As suspeitas em relação ao grupo já são antigas. Em 2011 o jornal Expresso revelava que o ex-secretário de Estado da Educação e o ex-director regional de Educação de Lisboa (à data da aprovação da criação dos dois colégios das Caldas e celebração dos respectivos contratos de associação em 2005) estavam a trabalhar naquele grupo de escolas privadas.
O líder do grupo GPS, António Calvete, também foi deputado do PS e membro da comissão parlamentar de Educação da Assembleia da República, na última legislatura em que António Guterres foi primeiro-ministro. Este verão, António Calvete tem aparecido mais publicamente num novo papel: disc-jockey em festas, com o nome artístico de DJ AC.

As Caldas da rainha
na origem do GPS

O GPS foi criado precisamente na altura em que foram construídos os dois colégios nas Caldas, aos quais vários outros estabelecimentos de ensino se uniram.
Na reunião da Assembleia Municipal de 6 de Dezembro de 2004, o então presidente da Câmara, Fernando Costa, falou pela primeira vez no interesse de um promotor privado em construir as novas escolas em Santo Onofre e A-dos-Francos, as quais o Estado vinha prometendo há alguns anos sem que as construísse.
A 21 de Fevereiro de 2005 a Assembleia Municipal das Caldas aprovou a alienação de dois terrenos municipais à GPS para a construção das duas escolas 2, 3 com secundário.
O assunto foi então apresentado na Assembleia Municipal com alguma urgência para ser aprovado porque a Câmara queria que as obras pudessem ter início a 15 de Março, de modo a que os colégios começassem a funcionar no ano lectivo seguinte (como veio a acontecer). Pouco tempo depois seria constituído oficialmente o grupo GPS, ao qual se juntaram outros estabelecimentos de ensino.
Agora essa associação ao GPS desapareceu dos sites dos dois colégios (Caldas e A-dos-Francos).
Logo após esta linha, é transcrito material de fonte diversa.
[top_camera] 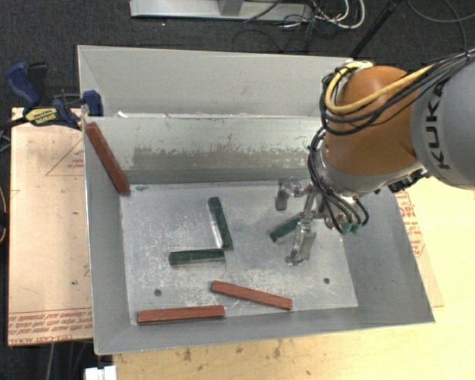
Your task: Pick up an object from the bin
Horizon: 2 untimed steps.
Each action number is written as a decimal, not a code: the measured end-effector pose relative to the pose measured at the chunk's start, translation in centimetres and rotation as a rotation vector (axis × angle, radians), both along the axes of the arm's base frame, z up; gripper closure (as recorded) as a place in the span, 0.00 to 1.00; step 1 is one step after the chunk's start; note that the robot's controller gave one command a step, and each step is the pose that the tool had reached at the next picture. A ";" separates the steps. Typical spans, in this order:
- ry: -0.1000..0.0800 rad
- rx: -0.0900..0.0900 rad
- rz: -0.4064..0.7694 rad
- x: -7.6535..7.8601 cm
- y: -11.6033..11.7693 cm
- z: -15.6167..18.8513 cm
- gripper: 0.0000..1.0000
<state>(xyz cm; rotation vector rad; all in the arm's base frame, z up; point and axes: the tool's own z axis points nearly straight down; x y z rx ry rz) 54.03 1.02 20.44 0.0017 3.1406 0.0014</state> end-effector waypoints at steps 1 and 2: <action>0.000 0.000 0.000 0.0 0.0 0.0 0.00; -0.012 0.000 0.032 3.6 -3.7 -4.6 0.00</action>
Offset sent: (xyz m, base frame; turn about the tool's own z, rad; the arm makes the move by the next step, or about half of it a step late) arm 0.0666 -0.0803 -0.1047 -0.0573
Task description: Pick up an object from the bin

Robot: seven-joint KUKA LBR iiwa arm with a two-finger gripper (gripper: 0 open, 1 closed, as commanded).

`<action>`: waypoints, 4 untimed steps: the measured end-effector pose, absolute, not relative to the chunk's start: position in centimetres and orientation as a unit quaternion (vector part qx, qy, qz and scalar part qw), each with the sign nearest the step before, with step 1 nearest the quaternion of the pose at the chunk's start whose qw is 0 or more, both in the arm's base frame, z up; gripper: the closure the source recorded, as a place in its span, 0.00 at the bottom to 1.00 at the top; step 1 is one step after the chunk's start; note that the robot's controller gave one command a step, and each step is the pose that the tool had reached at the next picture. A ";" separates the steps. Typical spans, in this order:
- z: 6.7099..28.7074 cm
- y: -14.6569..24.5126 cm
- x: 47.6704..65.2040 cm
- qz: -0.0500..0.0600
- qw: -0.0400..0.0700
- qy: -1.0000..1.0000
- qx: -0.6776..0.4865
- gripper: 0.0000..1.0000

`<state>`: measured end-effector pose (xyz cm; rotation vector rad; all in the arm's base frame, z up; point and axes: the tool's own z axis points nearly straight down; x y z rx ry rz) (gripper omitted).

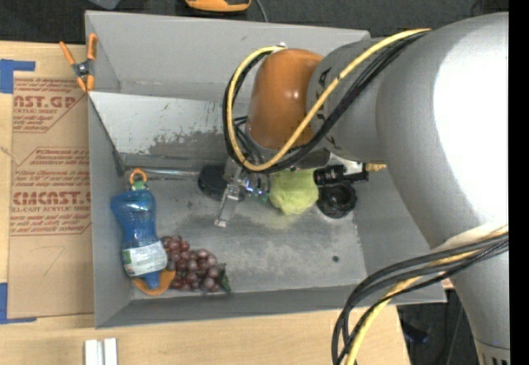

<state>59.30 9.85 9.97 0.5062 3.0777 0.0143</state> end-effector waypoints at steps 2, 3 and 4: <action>7.4 7.6 59.0 0.008 0.017 0.969 0.246 1.00; 7.4 7.6 59.0 0.008 0.017 0.969 0.246 1.00; 9.2 7.6 58.5 0.005 0.009 0.969 0.245 1.00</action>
Offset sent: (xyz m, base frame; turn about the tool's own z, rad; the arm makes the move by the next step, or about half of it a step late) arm -0.0070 -0.0228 -0.0297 0.1712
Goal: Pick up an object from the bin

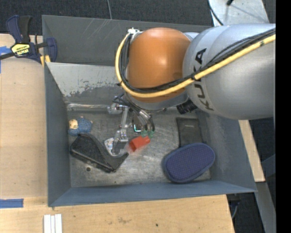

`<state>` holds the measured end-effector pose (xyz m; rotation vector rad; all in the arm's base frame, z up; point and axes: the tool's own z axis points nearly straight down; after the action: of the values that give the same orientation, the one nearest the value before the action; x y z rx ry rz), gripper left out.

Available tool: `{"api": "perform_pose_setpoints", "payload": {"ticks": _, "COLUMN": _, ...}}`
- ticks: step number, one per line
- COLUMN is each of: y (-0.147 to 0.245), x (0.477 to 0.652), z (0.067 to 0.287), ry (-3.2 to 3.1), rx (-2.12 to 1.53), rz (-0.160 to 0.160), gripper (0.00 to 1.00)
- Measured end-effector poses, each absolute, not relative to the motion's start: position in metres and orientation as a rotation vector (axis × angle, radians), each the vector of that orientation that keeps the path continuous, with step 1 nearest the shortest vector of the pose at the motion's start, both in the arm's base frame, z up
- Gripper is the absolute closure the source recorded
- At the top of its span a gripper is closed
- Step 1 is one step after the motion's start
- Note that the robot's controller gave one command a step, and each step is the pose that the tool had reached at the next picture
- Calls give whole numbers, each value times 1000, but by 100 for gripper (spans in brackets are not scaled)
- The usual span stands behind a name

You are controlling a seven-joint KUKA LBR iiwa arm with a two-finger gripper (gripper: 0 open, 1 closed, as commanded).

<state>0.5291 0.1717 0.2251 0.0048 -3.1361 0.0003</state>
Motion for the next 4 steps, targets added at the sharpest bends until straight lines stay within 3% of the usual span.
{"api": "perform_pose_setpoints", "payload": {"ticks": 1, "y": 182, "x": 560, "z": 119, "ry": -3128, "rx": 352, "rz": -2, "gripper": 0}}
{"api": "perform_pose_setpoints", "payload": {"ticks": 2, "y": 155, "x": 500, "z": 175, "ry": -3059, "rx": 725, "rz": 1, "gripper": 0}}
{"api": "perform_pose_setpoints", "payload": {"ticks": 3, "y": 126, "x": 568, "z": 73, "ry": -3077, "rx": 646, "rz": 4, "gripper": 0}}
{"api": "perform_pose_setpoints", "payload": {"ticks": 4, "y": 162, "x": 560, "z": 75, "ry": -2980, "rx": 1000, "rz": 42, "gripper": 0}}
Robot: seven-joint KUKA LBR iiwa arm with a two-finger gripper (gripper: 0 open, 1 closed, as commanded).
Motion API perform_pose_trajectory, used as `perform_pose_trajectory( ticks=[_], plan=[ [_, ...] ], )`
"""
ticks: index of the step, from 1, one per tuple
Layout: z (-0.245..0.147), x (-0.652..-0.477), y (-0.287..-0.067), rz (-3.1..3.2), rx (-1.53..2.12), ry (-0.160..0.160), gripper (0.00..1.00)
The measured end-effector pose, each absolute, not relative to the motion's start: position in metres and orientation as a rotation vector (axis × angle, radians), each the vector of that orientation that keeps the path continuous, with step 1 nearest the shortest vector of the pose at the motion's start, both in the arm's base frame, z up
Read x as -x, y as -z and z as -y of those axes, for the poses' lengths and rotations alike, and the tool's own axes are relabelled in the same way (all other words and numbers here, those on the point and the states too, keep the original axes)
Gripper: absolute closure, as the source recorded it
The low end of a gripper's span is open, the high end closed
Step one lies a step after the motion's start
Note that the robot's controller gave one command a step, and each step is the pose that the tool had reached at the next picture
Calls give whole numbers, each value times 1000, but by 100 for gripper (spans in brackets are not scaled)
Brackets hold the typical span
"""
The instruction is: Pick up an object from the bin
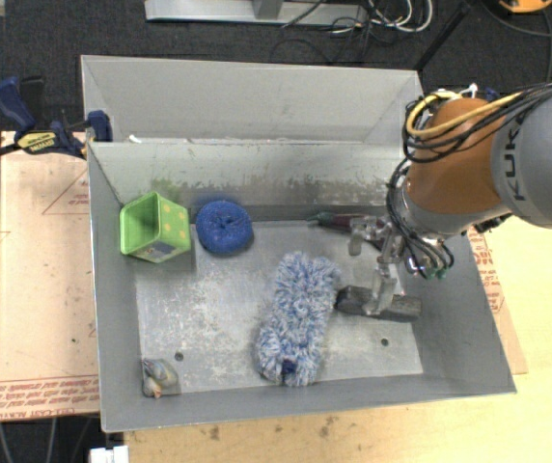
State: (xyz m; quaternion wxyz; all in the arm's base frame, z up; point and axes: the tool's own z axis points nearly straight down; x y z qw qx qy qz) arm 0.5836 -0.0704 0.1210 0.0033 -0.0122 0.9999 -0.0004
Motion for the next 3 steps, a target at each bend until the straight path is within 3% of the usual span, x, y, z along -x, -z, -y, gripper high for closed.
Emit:
perform_pose_trajectory(
  ticks=[1, 2, 3],
  plan=[
    [73, -560, -74, -3114, 396, -7, 100],
    [73, -560, -74, -3114, 397, -7, 100],
    [71, -562, -91, -3112, 404, -5, 100]
  ],
)
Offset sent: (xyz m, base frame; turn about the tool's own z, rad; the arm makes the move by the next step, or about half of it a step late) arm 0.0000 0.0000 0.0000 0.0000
Uma pesquisa pelo termo “gps” nestes dois sites não devolve qualquer resultado, o que aparentemente quer dizer que essa designação foi apagada até de todas os textos do qual fazia parte no arquivo de notícias.
Comparando a página inicial actual destes sites com versões mais antigas (há instrumentos na Internet onde isto é possível, que foram utilizados pela Gazeta das Caldas), é notório que a ligação para o GPS desaparece do menu “ligações úteis”.
No entanto, no site do grupo GPS continuam aparecer  todas as escolas da holding. Uma relação que, pelosvistos, não biunívoca porque, além dos colégios caldenses, também os de Nazaré, Torres Novas, Covilhã, Figueira da Foz, Malveira e Mafra apagaram a referência ao patrão GPS.
Gazeta das Caldas tentou averiguar se estes dois colégios do concelho irão deixar de fazer parte do grupo GPS, mas não conseguiu obter uma resposta em tempo útil, por causa do período de férias dos seus responsáveis.